● Work instructions
Scan the entries below. List each line with "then".

==================================================

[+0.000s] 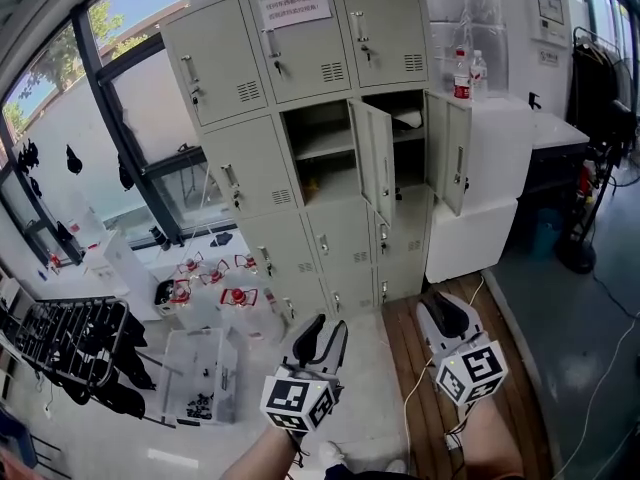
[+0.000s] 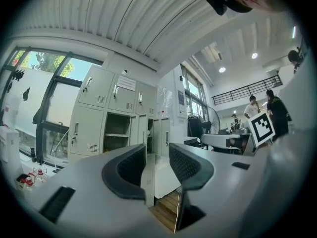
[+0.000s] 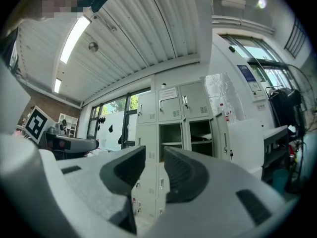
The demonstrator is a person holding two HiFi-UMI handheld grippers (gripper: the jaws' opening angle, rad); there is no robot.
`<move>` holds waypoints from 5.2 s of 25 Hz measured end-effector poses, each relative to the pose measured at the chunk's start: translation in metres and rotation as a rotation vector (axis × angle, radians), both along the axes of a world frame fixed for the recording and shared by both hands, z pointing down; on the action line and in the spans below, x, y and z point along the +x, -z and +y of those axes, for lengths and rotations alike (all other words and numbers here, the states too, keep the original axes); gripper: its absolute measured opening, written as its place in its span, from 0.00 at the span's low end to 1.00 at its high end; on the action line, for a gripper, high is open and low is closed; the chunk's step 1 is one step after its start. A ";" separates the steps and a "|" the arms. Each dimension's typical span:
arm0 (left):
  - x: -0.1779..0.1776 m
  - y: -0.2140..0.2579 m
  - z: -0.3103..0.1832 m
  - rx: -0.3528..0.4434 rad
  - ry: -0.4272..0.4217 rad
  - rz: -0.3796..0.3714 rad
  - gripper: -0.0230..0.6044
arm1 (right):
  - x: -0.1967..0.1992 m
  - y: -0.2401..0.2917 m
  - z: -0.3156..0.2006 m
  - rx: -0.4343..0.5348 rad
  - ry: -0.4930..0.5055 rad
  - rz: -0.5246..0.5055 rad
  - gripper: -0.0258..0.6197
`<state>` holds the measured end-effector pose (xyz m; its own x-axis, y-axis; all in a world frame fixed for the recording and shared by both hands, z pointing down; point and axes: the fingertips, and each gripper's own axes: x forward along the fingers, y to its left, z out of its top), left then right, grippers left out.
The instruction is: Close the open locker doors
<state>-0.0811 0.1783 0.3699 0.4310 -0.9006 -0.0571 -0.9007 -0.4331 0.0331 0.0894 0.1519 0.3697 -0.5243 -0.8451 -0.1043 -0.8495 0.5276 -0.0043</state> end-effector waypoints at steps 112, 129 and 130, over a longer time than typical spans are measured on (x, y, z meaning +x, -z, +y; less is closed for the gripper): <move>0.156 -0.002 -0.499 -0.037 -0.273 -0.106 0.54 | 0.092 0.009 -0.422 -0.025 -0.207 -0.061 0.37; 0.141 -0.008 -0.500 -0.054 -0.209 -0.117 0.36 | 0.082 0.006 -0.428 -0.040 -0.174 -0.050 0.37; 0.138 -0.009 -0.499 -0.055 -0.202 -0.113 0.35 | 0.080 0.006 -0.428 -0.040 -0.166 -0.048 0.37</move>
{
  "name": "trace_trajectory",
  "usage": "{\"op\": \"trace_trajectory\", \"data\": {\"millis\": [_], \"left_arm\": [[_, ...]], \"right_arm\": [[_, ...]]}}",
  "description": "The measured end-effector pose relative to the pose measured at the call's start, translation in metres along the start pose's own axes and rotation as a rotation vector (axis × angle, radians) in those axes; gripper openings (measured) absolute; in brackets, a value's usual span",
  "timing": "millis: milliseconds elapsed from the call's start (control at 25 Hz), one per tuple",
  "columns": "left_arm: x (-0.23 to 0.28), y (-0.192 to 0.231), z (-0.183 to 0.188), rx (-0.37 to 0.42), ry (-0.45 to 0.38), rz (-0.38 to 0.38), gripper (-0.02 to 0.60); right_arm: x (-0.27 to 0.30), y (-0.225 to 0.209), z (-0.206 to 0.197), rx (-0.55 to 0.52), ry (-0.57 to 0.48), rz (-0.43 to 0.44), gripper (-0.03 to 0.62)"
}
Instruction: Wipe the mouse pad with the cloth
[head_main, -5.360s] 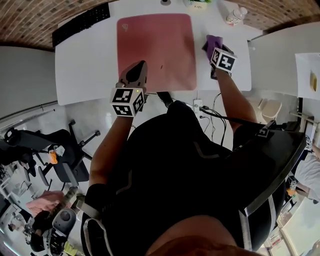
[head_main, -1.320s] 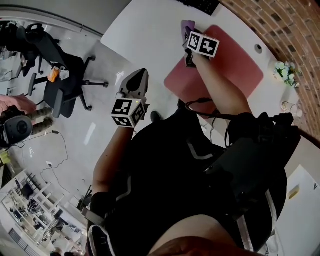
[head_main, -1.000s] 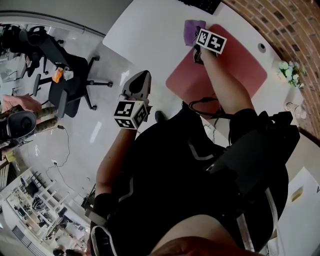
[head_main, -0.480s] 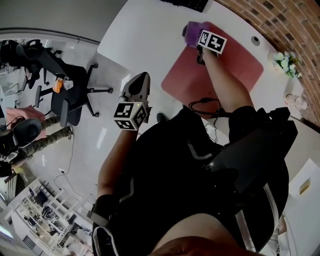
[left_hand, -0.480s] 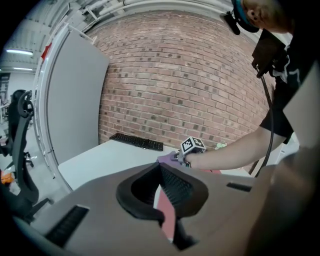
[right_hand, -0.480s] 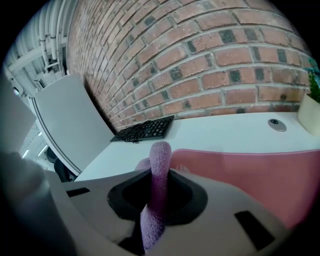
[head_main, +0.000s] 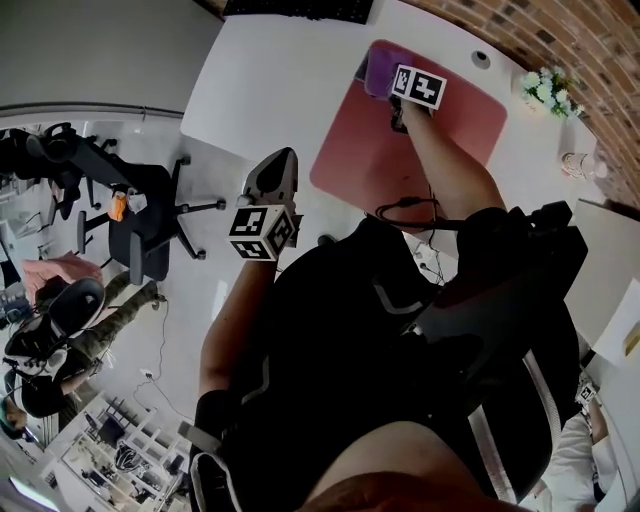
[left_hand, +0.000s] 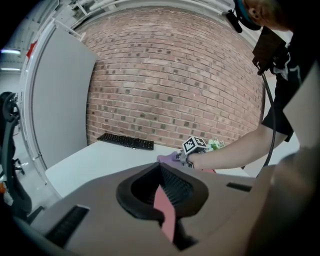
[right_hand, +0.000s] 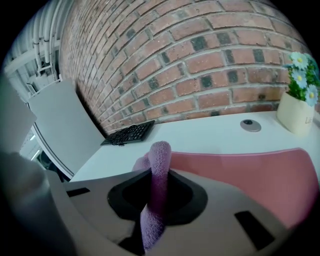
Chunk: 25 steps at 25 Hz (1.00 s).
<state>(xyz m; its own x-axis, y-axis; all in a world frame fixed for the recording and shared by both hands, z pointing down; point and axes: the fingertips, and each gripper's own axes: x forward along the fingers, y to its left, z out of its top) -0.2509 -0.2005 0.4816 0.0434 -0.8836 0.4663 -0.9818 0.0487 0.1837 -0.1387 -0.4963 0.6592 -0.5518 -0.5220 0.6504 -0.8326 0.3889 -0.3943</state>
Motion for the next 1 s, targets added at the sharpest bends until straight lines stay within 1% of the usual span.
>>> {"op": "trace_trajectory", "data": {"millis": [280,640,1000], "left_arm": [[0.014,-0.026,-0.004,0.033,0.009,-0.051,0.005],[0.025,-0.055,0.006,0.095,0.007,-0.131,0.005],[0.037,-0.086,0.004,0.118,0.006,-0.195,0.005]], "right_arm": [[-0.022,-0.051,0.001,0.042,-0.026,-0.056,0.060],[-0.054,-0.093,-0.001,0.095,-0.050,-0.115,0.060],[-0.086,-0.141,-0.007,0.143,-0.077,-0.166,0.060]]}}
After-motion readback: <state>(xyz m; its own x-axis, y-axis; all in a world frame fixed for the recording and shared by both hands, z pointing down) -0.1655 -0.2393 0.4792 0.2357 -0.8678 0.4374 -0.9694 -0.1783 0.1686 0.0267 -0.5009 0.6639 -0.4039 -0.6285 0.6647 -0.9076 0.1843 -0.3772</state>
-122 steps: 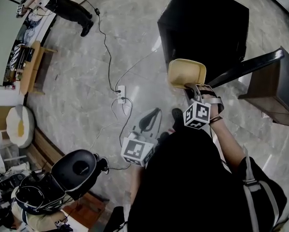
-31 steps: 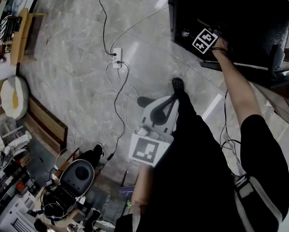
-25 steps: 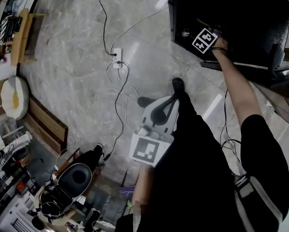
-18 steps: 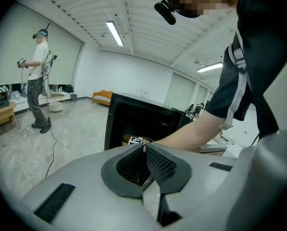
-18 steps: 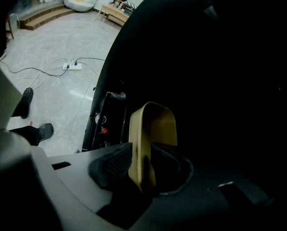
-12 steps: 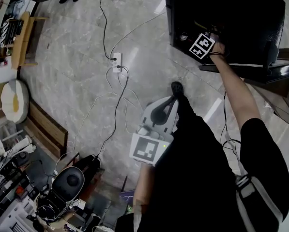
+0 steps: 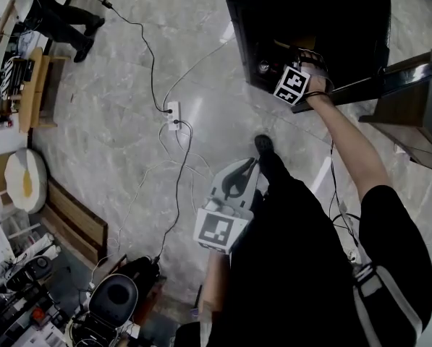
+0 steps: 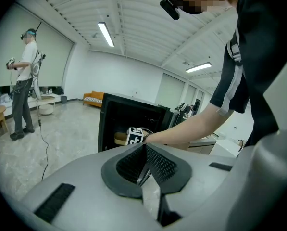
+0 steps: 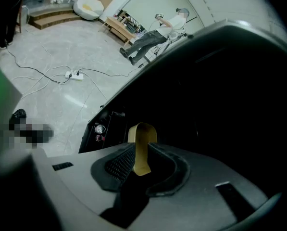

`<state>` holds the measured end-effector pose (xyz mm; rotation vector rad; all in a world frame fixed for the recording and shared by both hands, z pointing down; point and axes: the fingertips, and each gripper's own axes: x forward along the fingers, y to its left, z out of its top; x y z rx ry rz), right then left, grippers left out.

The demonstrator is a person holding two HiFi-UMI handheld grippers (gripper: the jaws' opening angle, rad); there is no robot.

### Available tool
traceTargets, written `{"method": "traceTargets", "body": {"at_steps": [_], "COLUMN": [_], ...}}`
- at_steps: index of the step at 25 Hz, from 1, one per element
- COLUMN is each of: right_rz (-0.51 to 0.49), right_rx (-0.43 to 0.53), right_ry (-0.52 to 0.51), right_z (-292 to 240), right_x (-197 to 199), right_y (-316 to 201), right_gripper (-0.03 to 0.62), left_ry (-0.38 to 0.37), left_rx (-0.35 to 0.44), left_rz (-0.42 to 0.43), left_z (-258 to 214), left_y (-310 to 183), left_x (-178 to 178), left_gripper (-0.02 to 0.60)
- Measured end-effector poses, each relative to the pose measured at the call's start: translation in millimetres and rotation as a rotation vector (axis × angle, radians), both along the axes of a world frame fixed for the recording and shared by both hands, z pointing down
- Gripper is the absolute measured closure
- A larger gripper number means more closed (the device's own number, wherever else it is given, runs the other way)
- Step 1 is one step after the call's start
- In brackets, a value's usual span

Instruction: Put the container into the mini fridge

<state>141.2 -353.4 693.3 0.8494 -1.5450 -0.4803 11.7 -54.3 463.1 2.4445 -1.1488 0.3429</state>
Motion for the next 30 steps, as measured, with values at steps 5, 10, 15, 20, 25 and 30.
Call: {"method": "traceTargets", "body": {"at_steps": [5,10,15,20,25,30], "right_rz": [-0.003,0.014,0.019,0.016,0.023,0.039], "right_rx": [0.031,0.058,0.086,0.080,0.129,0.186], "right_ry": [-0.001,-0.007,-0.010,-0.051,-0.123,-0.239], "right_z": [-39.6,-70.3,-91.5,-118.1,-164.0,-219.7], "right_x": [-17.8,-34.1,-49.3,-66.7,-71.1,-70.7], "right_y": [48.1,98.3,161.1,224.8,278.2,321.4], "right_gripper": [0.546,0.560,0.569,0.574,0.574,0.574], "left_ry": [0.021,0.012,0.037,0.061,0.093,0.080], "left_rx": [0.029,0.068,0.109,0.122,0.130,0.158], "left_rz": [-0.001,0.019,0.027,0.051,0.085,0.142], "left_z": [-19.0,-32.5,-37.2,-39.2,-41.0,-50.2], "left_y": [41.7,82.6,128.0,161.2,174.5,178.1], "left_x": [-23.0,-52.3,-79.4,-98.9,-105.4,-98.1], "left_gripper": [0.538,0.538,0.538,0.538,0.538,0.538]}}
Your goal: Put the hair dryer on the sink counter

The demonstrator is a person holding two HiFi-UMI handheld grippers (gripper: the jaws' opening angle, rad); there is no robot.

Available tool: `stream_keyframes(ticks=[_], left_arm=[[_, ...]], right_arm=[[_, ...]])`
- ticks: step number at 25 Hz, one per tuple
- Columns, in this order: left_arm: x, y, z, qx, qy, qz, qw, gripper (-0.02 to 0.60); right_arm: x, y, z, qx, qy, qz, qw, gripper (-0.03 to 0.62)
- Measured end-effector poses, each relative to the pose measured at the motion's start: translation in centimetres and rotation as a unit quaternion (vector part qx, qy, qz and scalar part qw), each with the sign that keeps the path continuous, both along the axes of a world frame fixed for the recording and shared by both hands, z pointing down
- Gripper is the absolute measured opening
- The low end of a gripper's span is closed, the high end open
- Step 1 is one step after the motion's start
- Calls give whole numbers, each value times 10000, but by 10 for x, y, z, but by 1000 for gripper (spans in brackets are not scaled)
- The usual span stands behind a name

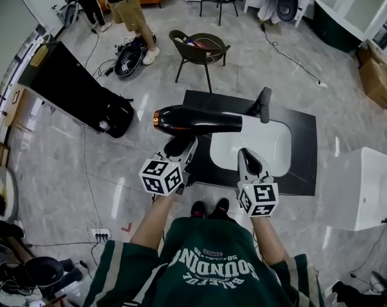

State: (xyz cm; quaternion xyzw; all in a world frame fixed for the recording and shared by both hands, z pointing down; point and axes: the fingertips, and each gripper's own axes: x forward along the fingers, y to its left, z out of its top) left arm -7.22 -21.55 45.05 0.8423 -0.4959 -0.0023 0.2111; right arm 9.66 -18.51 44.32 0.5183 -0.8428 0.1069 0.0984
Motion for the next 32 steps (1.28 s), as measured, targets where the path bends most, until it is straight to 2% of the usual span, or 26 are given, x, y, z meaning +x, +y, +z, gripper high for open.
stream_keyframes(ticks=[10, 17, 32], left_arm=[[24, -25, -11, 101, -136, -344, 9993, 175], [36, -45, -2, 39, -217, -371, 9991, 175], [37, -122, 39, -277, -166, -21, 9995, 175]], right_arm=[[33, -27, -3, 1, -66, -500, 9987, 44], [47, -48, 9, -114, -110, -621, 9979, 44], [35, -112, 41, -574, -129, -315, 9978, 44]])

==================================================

● Exercise response
`<state>` holds the measured end-effector pose (xyz m; its own x-axis, y-axis; all in a world frame fixed for the recording and shared by both hands, z pointing down; point and axes: the fingertips, and each gripper's own axes: x forward along the fingers, y to its left, z out of its top), left then right, grippers left out.
`<state>` holds the measured end-effector pose (xyz mm; rotation vector rad; all in a world frame fixed for the recording and shared by both hands, z pointing down; point and axes: the fingertips, and each gripper's own axes: x forward along the fingers, y to its left, z out of its top; x y z rx ry rz), right then left, grippers left out.

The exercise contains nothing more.